Fans turned on Greene after the Heeney incident, calling him “dirty” and a “coward”.
“I like Toby Greene but he is 100 per cent a dirty player,” one popular AFL account said.
“I like Greene but this is a non football act & he’s got priors. It’s absolutely 1 week. His intention is to elbow his opponent in the head whilst he’s defenceless on the ground ... pathetic cheap shot act.”
Another fan raged.: “Have a spell Toby you coward!”
And another: “That’s is a malicious, intentional, arm drop into a defenceless players head. If May can get three weeks for a “football incident” what does this warrant? There is no need for this. Poor look again Toby.”
And another: “Once a grub, always a grub.”

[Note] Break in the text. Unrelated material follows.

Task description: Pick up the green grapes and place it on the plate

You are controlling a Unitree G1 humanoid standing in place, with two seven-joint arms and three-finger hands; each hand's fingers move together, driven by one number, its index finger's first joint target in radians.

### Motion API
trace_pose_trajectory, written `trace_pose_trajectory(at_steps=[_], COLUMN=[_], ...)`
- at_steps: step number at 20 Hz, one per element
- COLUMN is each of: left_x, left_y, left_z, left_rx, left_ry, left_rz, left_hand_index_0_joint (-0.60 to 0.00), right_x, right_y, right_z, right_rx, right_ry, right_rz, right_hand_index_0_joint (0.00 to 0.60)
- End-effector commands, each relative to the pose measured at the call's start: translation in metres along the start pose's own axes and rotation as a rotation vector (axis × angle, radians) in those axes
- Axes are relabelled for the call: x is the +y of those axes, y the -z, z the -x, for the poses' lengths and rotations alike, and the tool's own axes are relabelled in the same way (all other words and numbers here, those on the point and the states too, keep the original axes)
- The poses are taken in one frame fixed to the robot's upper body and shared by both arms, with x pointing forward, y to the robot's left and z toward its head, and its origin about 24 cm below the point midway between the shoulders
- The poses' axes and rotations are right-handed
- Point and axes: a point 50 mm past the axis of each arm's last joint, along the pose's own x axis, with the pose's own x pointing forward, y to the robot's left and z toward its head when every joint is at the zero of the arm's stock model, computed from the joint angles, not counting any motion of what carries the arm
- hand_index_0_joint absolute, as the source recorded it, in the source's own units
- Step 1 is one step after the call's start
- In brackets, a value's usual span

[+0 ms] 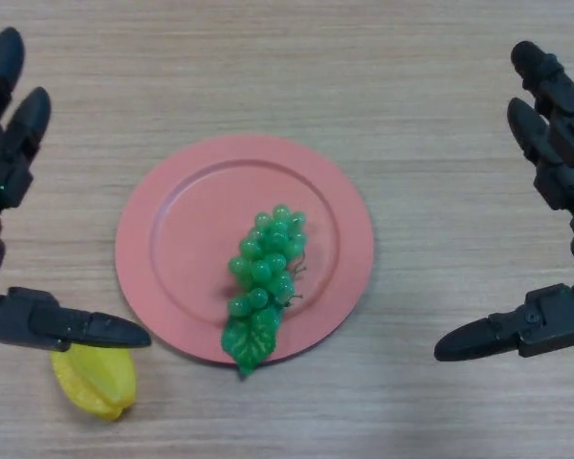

Fans were also divided over Greene’s half-time interview, with many believing he “fat-shamed” Papley.
At he start of this year Greene was dubbed the “AFL’s most fined player” after he was sanctioned a total of $11,500 for two separate incidents during his team’s victory over Collingwood.
Greene has been fined well over $40,000 during his time in the AFL but GWS coach Adam Kingsley said he didn’t expect his skipper to be sanctioned for the half-time comment about Papley.
The fat-shaming remark comes after Brisbane veteran Dayne Zorko received a $3000 fine for his foul-mouth tirade towards the officials bench last week.
Port Adelaide coach Ken Hinkley was also fined $20,000 last year for goading Hawthorn players.
“I’d be pretty disappointed if he got fined,” Kingsley said.
“They’re (the players) trying to put each other off, and they’re doing it all within the rules, of course.
“Winners are grinners, and if you’re not, you move on.”
Greene’s halftime antics come after a quiet week — uncharacteristically devoid of banter, at least from the Giants — between the cross-city rivals.
“We don’t need to be winning any verbal battles. We need to be winning the physical battle out in the field,” Kingsley said.
“In the past, we’ve had a bit of back and forth in the media stuff, but we don’t really need that.”
Left to mull over the end of their finals hopes, Sydney counterpart Dean Cox wouldn’t be drawn on Greene’s jibe to Papley.
“I don’t really listen to other players during half-time interviews. There’s always a bit of cheek,” Cox said.
“People, when they speak in the media, generally are really calculated to opposition players.
“Some players push the boundaries a little bit - Toby’s probably one of those.”
GWS move to fifth (13-6) with their sixth consecutive win ahead of the weekend’s clashes, while Sydney languish in 10th (9-10).